### TASK
Please copy each line of the records below that holds the word "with".

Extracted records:
* * * * *
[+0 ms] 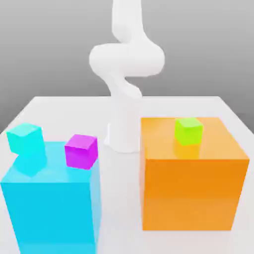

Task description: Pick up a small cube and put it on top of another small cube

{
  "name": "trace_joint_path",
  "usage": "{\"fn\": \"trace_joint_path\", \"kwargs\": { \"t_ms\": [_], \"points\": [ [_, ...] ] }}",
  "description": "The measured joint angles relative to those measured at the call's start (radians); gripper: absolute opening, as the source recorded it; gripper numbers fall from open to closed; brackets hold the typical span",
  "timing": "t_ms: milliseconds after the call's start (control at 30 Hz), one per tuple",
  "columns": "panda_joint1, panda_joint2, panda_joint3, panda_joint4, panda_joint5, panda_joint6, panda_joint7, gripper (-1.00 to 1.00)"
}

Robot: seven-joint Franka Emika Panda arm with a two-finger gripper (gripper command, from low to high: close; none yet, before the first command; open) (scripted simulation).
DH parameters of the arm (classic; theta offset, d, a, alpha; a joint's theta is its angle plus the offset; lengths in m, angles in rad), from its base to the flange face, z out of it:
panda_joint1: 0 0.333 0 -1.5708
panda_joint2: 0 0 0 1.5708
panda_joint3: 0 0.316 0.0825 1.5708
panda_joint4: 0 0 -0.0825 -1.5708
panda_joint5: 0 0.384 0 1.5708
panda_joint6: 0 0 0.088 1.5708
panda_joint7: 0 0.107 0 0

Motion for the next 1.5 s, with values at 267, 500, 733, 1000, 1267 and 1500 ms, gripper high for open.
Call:
{"fn": "trace_joint_path", "kwargs": {
  "t_ms": [267,500,733,1000,1267,1500],
  "points": [
    [-0.052,0.275,-0.334,-0.140,0.122,0.162,-0.176,0.00],
    [-0.122,0.527,-0.596,-0.267,0.250,0.304,-0.346,0.00],
    [-0.189,0.800,-0.678,-0.419,0.219,0.472,-0.390,0.00],
    [-0.354,0.988,-0.423,-0.387,0.504,0.582,-0.609,0.00],
    [-0.490,1.075,-0.253,-0.355,0.660,0.635,-0.728,-1.00],
    [-0.395,1.005,-0.376,-0.381,0.527,0.594,-0.627,-1.00]
  ]
}}
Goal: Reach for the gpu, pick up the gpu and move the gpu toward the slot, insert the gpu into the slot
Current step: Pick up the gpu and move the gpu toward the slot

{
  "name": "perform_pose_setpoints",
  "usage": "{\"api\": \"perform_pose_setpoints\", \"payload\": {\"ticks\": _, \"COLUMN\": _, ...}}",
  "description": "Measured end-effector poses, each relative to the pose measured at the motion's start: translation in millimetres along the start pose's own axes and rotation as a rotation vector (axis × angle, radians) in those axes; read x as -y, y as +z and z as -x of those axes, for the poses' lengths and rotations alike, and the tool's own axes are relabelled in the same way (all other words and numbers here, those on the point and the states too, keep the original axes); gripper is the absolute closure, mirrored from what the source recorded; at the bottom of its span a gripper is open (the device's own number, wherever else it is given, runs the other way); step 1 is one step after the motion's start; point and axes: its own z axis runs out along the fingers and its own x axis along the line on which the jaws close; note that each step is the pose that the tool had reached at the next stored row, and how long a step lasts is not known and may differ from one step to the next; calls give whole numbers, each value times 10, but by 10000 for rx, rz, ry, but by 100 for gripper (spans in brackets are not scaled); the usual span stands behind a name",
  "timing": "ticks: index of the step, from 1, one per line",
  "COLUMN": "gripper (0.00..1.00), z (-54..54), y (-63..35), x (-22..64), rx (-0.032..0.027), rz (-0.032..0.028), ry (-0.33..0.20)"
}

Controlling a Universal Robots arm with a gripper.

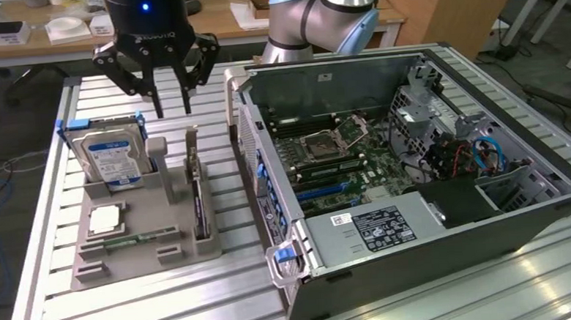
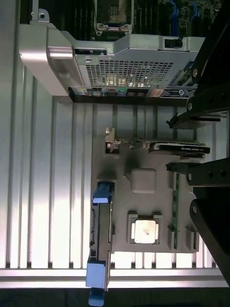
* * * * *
### RESPONSE FOR THIS EXERCISE
Robot: seven-joint Franka Emika Panda arm with a two-finger gripper (gripper command, from low to high: close; none yet, before the first command; open) (scripted simulation).
Motion for the next 1.5 s, with values at 267, 500, 733, 1000, 1267 and 1500 ms, gripper high for open.
Controlling a Universal Robots arm with a gripper.

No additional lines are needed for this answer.